§ Problem description: From the data below, please reproduce exactly everything from the line that contains "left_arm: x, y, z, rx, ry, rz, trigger" down to the line that contains "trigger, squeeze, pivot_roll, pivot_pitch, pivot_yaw", with both ends included.

§ Data below:
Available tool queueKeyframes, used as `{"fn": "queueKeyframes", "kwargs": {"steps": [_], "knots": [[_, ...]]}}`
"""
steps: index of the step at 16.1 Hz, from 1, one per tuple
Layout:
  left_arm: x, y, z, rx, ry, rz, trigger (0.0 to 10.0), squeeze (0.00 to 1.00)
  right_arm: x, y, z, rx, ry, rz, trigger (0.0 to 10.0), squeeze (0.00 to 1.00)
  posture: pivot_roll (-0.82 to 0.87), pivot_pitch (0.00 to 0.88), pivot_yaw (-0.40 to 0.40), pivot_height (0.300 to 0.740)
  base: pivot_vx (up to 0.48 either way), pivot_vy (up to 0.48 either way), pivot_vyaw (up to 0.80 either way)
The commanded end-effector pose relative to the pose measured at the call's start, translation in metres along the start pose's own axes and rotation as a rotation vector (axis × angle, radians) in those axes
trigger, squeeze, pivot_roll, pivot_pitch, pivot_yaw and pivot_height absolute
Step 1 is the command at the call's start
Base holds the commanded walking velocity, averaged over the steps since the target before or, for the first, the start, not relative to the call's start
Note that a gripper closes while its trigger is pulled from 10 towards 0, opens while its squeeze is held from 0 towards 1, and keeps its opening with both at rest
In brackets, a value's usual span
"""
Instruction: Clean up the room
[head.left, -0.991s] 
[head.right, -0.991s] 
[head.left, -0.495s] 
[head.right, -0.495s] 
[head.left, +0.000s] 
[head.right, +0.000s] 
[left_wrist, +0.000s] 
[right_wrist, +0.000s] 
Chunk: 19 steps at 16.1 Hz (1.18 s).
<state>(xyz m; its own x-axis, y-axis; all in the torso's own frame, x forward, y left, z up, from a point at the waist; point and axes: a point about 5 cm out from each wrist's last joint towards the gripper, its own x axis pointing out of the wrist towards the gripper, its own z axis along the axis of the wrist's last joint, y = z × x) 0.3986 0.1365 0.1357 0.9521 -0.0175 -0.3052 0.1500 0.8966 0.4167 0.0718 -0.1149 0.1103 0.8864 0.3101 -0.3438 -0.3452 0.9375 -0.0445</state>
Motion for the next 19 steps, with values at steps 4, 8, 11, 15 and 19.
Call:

§ Result for this task:
  left_arm: x, y, z, rx, ry, rz, trigger (0.0 to 10.0), squeeze (0.00 to 1.00)
  right_arm: x, y, z, rx, ry, rz, trigger (0.0 to 10.0), squeeze (0.00 to 1.00)
  posture: pivot_roll (-0.82 to 0.87), pivot_pitch (0.00 to 0.88), pivot_yaw (-0.40 to 0.40), pivot_height (0.300 to 0.740)
  base: pivot_vx (up to 0.48 either way), pivot_vy (up to 0.48 either way), pivot_vyaw (up to 0.80 either way)
The commanded end-effector pose relative to the pose measured at the call's start, translation in metres along the start pose's own axes and rotation as a rotation vector (axis × angle, radians) in those axes
trigger, squeeze, pivot_roll, pivot_pitch, pivot_yaw and pivot_height absolute

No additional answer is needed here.